Dans la sociologie classique de l’intégration ces deux représentations ou ces deux champs sont étroitement unis. Participation et intégration sociale sont synonymes. Ainsi la sociologie fonctionnaliste conçoit la participation comme une « valeur instrumentale » et par contrecoup comme une fin en soi. Elle est une technique rationnelle permettant de fixer des buts et d’y adapter des moyens, mais aussi une façon pour le citoyen d’apprendre la responsabilité. La participation est la garantie d’un espace social et politique, d’une société fonctionnant sur la rationalité et ayant éliminé les formes irrationnelles et non instrumentales d’action. La participation est donc identifiée à l’intégration sociale. A l’opposé, la sociologie de l’intégration a défini celle-ci par le degré d’implication des acteurs sociaux dans les conflits centraux d’un type sociétal, conflit autour du contrôle des normes et des orientations culturelles. Plus un acteur social est intégré, plus grande est sa capacité de peser sur le conflit et donc plus grande est sa capacité de participer aux définitions des orientations normatives. Une “société nationale moderne” se définit donc par la correspondance entre particicpation et intégration : plus un acteur social participe aux conflits sociaux, plus il est intégré et, inversement, plus il est intégré, plus il participe.

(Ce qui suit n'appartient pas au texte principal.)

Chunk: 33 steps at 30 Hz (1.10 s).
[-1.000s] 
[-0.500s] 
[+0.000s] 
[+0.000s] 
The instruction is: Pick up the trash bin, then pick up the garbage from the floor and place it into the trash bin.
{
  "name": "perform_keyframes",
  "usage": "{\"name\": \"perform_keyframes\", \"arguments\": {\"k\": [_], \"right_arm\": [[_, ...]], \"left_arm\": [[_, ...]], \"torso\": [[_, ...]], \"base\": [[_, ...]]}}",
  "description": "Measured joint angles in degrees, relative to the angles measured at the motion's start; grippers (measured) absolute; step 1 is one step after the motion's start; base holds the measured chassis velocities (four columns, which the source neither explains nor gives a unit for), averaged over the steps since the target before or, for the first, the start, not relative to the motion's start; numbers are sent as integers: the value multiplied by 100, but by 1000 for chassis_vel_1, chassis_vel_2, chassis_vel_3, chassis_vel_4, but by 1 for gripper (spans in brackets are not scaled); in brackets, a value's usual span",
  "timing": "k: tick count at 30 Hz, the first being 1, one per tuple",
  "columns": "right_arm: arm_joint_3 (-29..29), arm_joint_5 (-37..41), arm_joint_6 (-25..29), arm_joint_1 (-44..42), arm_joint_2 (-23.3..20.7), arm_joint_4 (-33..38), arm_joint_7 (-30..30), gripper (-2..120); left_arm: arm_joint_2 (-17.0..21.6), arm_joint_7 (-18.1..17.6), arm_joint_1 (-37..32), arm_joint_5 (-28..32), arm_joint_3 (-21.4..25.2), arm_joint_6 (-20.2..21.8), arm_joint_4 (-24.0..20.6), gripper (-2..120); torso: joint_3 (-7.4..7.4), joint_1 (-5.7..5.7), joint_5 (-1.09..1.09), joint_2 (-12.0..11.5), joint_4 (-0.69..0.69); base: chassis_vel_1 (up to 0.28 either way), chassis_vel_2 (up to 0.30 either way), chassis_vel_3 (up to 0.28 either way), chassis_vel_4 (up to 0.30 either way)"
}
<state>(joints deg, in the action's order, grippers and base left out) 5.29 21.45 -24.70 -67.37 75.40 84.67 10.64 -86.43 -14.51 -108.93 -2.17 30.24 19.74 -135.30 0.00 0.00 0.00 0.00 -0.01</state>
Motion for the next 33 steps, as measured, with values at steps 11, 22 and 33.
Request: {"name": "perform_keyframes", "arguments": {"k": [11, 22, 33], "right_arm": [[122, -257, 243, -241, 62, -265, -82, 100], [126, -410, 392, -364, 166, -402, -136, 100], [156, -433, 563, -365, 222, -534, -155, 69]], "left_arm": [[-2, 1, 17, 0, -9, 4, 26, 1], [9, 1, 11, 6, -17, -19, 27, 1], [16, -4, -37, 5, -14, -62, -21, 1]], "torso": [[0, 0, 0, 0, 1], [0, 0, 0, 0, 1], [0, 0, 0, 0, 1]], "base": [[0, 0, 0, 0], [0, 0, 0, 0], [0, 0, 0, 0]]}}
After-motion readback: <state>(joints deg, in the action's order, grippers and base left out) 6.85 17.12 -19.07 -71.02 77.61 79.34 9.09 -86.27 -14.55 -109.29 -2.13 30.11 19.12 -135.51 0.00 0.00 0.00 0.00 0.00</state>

La correspondance entre ces deux processus est donnée par l’identification pratique d’un « espace social » et d’un « espace culturel » à travers l’image d’une « société nationale » concrète faite d’institutions, ancrée sur un territoire et contrôlée par un Etat.

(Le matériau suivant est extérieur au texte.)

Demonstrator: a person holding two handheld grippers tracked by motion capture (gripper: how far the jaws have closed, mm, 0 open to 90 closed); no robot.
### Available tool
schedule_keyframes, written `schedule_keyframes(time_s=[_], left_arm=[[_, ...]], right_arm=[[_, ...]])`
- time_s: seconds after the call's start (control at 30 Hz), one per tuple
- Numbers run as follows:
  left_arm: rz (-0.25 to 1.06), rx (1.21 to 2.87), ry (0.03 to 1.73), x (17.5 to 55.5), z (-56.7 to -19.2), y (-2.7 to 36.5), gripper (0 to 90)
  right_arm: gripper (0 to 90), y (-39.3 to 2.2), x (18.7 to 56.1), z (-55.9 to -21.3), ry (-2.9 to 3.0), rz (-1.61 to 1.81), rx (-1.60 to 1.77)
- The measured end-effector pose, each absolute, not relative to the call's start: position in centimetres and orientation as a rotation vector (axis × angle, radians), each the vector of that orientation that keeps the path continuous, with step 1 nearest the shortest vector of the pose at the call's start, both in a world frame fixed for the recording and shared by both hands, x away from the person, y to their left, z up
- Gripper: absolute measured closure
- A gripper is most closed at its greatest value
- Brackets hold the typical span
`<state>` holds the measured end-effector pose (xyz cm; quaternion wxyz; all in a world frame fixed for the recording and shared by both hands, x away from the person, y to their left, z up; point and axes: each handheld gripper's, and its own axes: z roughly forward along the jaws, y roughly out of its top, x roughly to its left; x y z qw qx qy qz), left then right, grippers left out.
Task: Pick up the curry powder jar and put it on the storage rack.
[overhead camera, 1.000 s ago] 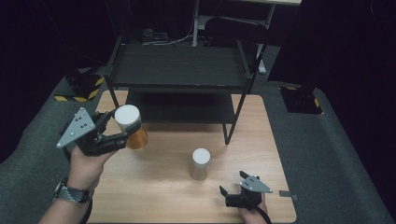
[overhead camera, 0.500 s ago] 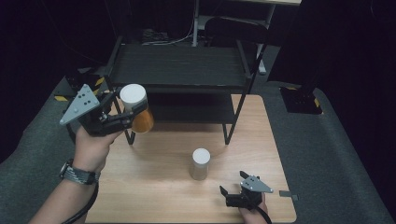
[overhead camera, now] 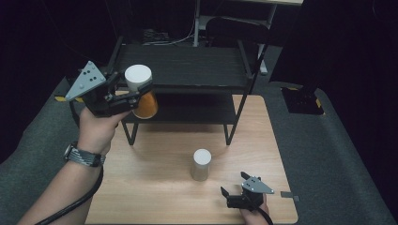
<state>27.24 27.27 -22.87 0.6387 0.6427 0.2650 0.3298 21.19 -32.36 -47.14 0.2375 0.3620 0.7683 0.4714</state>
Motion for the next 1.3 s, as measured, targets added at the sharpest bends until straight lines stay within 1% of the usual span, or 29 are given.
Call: schedule_keyframes(time_s=[0.33, 0.87, 1.3], left_arm=[[0.752, 1.44, 0.621, 28.6, -21.8, 27.1, 33.6], [0.815, 1.41, 0.657, 30.4, -19.2, 26.0, 33.6], [0.837, 1.413, 0.676, 32.6, -19.0, 24.8, 33.6]], right_arm=[[0.4, -32.6, 21.2, -47.2, 2.105, 1.305, 0.992], [0.4, -32.7, 21.2, -47.2, 2.104, 1.309, 0.99], [0.5, -32.9, 21.2, -47.3, 2.099, 1.325, 0.995]])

C’est cette conception de l’intégration, fortement ethnocentriste, qui est aujourd’hui mise en cause par la séparation entre participation et intégration sociale et par l’écroulement de l’idée de « société nationale ». Les problèmes de l’intégration des populations immigrées doivent s’analyser à partir de cette nouvelle configuration de la vie sociale marquée par la différenciation de ces deux champs de relations. Il nous faut abandonner les raisonnements en termes d’intégration socio-nationale des minorités immigrées pour nous interroger sur les relations entre les acteurs sociaux dans ces deux champs de relations et sur la gestion politique de ces relations.

1. Robert E. Park, Race and Culture, Glencoe, Ill., The Free Press, 1950 ; Louis Wirth, The Ghetto, Chicago, The Chicago University Press, 1928 ; William F. White, Street Corner Society. The Social Structure of an Italian Slum, Chicago,The Chicago University Press, 1943.

2. Gunnar Myrdal, An Arnerican Dilemma. The Negro Problent and Modern Democracy, New York, H arper & Row, 1944.